ファースト・セカンドステージ間を“蒸らし”と言い、セカンドステージで成分の溶解不足を補う為に、ファーストステージ後にお湯を注がない時間を設けた行程。
 お湯を粉に注いでもすぐに内部まで浸透できず、蒸気によって浸透させ成分が充分溶解できるようにする準備時間である。と、この様なニュアンスで説明されている。では、実際に蒸気がどの程度の役目が果たしているのだろうか。ここで問題として取り上げたいのは、サイフォンの抽出時間の設定時間が1分であること。メッシュの違いはあるが1分間で十分に成分を溶解できている。もし、浸透だけの目的であるなら、粉をより細かくすれば済む事である。なぜ、細かくしてはいけないのか?ドリップはお湯を注ぎ、浸透させ、成分を溶解させるだけの作業ではないからであり、インターバルが蒸らし(溶解時間調整)だけに行っていないからである。また、もう一つの問題点として、ファーストステージでコーヒー層を膨らましすぎた時は、オーバー抽出になってしまうことが上げられる。

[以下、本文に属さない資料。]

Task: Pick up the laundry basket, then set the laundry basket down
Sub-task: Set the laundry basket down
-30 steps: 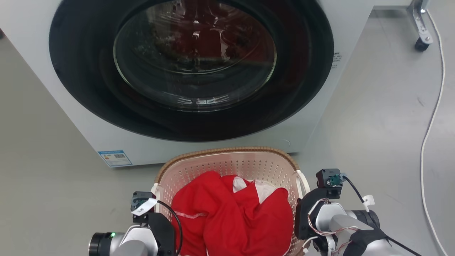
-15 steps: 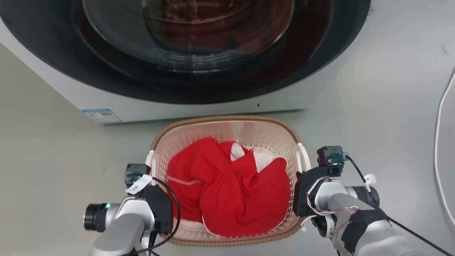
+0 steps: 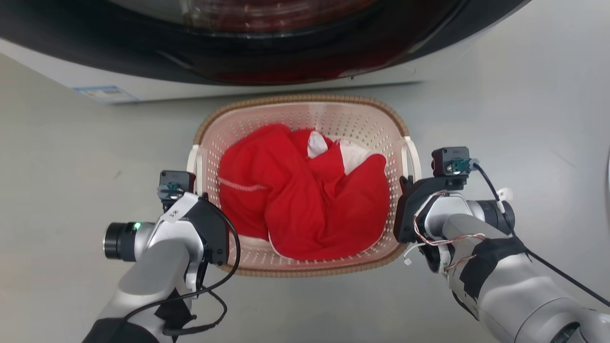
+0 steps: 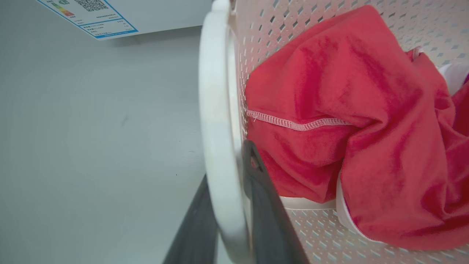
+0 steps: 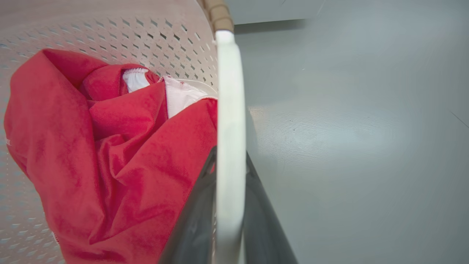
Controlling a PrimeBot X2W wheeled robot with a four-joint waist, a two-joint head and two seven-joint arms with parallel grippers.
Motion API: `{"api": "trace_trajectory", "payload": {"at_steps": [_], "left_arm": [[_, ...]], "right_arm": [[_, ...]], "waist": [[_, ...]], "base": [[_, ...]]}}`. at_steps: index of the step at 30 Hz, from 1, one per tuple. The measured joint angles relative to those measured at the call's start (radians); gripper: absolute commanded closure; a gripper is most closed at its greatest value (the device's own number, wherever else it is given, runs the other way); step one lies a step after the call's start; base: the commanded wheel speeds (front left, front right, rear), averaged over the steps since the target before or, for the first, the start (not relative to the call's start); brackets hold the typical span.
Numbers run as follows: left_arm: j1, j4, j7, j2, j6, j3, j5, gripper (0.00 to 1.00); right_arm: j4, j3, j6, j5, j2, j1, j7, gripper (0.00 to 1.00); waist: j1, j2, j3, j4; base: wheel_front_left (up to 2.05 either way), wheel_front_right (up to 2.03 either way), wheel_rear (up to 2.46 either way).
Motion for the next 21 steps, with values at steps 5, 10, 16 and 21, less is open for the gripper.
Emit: {"api": "trace_trajectory", "payload": {"at_steps": [5,10,16,21], "left_arm": [[-0.015,0.008,-0.015,-0.001,0.005,0.0,0.002,1.0],[-0.032,0.017,-0.028,-0.003,0.005,0.001,0.004,1.0],[-0.072,0.022,-0.056,0.002,0.005,0.01,0.005,1.0],[-0.095,0.026,-0.069,0.004,0.006,0.015,0.006,1.0]], "right_arm": [[-0.001,0.0,0.0,0.0,-0.001,-0.011,-0.016,1.0],[0.0,0.003,0.0,-0.001,-0.001,-0.026,-0.027,1.0],[-0.002,0.007,0.0,-0.011,-0.001,-0.077,-0.044,1.0],[-0.002,0.008,0.0,-0.016,-0.002,-0.101,-0.058,1.0]], "waist": [[0.0,0.0,0.065,0.001],[0.0,0.0,0.109,0.003],[-0.0001,0.0,0.148,0.006],[-0.0001,0.0,0.18,0.006]], "base": [[0.0,0.0,0.0],[0.0,0.0,0.0],[0.0,0.0,0.0],[0.0,0.0,0.0]]}}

粉から出てきたガスは、お湯に対してブレーキング現象を引き起こす。“膨らましすぎる=ガス抜きが出来ていない=より強いブレーキング現象=コーヒー層の通過効率が悪い=濾過(抽出)時間が長い”と、こんな図式が見えてくる。但し、この他にフィルターの目詰まりによる流程ベクトルの変化などのファクターも沢山絡んでくるので、オーバー抽出になってしまう原因はこの1つというわけではない。話を元に戻すと、コーヒー層の膨らみをもたらす気体を放置し、次から次へとお湯を注げば、ガスは層から解放されずより強大なブレーキ力を作用させてしまう。そのブレーキング緩和のために、インターバルを設けてガスを上部へ排出させている訳である。
 更に、ファーストステージで上方部分から濾過し始めた流れは、抵抗がより少なく速い流れを形成する。そのままお湯を注ぎ続ければ、そのドアが開かれた部分から多くのコーヒー液を通過させ、表層にある粉は過抽出となり、下層に行くに従ってより未抽出な粉を残す。これでは粉全体から平等に成分を溶解させることは出来ない。インターバルはお湯を注がないことで一度開いたドアを閉じさせ、新たな流れをセカンドステージで築かせる行程であり、粉への浸透を促させる事はそれほど大役を果たさせている行為ではない。